Graham Linehan () (born 1968) is an Irish television writer and anti-transgender activist. He created or co-created the sitcoms Father Ted (1995–1998), Black Books (2000–2004) and The IT Crowd (2006–2013). He has also written for Count Arthur Strong, Brass Eye and The Fast Show.

After an episode of The IT Crowd was criticised as transphobic in 2008, Linehan became involved in anti-transgender activism. He argues that transgender activism endangers women and he has likened the use of puberty blockers to Nazi eugenics. In 2020, he was suspended from the social network Twitter for "repeated violations" of the rules. Linehan said he was a victim of cancel culture, and that his views had lost him work and ended his marriage. His Twitter account was restored in 2022.

Early life

Linehan was born in Dublin in 1968. He attended Plunkett's School in Whitehall, on Dublin's northside, followed by Catholic University School, a Roman Catholic secondary school for boys also in Dublin, before joining Hot Press.

Career
 
Linehan and Arthur Mathews met while working at Hot Press. In their early collaborations, they were responsible for segments in sketch shows including Alas Smith and Jones, Harry Enfield and Chums, The All New Alexei Sayle Show, The Day Today and the Ted and Ralph characters in The Fast Show.
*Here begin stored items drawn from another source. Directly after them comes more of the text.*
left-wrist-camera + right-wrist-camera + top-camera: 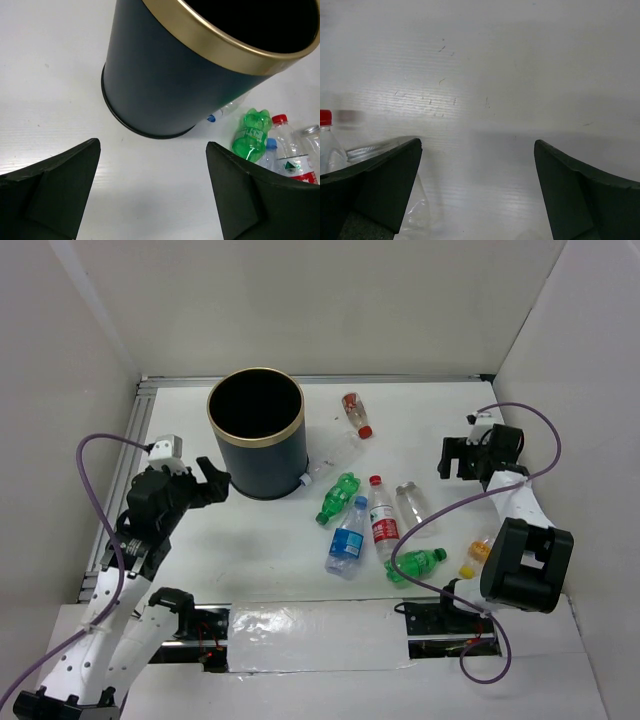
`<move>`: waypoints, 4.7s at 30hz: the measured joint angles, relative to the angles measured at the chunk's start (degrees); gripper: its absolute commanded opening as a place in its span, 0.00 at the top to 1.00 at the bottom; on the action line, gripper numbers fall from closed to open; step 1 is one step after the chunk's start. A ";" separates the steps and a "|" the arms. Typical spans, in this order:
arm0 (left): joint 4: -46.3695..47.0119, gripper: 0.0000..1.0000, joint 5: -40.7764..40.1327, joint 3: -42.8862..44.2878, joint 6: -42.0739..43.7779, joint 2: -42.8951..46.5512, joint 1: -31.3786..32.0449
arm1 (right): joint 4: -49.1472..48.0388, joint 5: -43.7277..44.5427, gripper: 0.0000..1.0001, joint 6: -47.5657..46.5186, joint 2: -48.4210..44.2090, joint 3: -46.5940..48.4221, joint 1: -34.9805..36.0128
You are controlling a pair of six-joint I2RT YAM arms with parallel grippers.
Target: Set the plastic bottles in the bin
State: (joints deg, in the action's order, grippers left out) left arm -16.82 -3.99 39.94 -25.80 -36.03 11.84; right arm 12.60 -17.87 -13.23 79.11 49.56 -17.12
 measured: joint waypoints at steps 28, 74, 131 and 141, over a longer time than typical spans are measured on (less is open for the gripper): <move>-3.04 0.17 -1.09 -0.85 -1.62 -10.69 23.15 | 3.85 -2.56 0.00 3.08 46.05 53.81 23.50; 15.61 0.14 -15.65 3.15 -4.11 -45.00 47.36 | -1.95 -31.65 0.17 -1.27 41.11 77.29 47.82; 4.35 0.52 -25.09 37.48 16.35 -49.05 16.65 | 30.36 -4.87 0.00 -15.04 7.41 9.66 9.90; 4.31 0.00 -24.30 37.73 16.65 -43.12 18.40 | 31.12 -5.05 0.00 -15.02 9.92 8.50 9.92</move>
State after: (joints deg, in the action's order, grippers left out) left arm -12.51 -28.29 77.67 -9.15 -79.15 30.24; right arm 43.72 -22.92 -28.25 89.03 58.06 -7.20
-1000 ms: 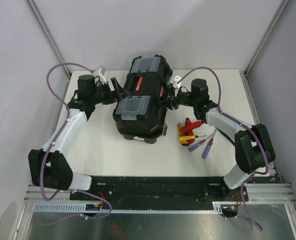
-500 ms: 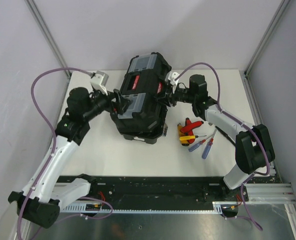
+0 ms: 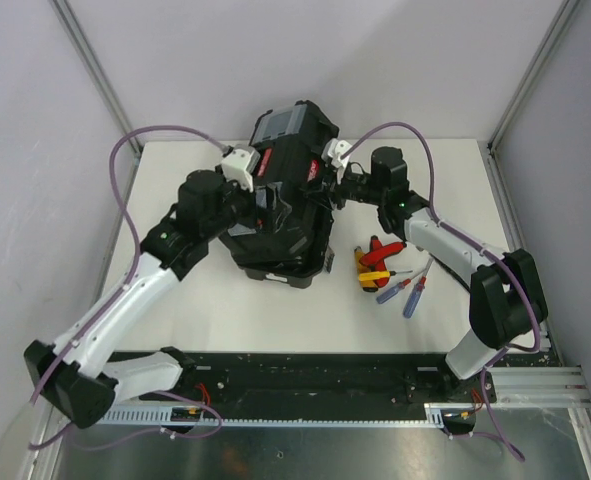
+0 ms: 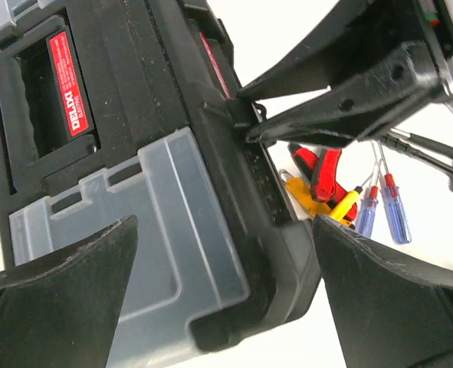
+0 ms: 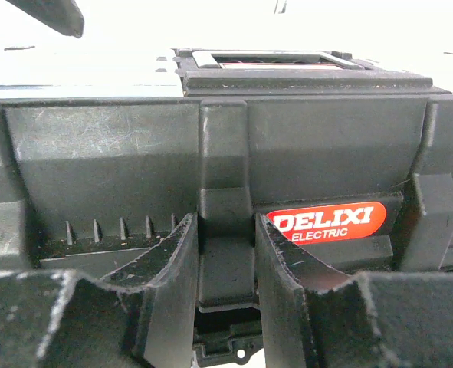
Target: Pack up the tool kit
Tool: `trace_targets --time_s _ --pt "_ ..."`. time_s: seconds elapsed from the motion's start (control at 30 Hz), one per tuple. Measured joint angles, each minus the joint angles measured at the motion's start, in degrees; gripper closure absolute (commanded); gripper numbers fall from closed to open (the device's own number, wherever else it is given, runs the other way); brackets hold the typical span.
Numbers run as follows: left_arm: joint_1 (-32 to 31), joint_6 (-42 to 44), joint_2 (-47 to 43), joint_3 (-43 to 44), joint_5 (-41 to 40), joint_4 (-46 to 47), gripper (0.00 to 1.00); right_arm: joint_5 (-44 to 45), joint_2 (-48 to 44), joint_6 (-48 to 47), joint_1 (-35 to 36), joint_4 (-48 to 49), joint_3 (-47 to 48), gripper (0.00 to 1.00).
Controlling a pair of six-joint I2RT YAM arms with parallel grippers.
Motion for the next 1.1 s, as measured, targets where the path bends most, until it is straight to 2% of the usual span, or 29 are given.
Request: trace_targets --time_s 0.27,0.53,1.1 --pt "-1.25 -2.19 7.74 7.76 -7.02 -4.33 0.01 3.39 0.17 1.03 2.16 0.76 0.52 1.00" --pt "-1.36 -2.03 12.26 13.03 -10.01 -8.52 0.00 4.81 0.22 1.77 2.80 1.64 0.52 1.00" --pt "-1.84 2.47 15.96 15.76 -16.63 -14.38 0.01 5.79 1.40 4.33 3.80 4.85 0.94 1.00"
They continued their collaboration with Paris (one series, 1994), Father Ted (three series, 1995–1998), and the first series of the sketch show Big Train.

They also wrote the "Dearth of A Salesman" episode for the series Coogan's Run, which featured the character Gareth Cheeseman. In late 2003, they were named one of the 50 funniest acts to work in television by The Observer.

Linehan has written for other shows, including Brass Eye. With Dylan Moran, he co-wrote the first series of Black Books, a series to which Mathews also contributed. Linehan also contributed material to Blue Jam, and its television adaptation Jam.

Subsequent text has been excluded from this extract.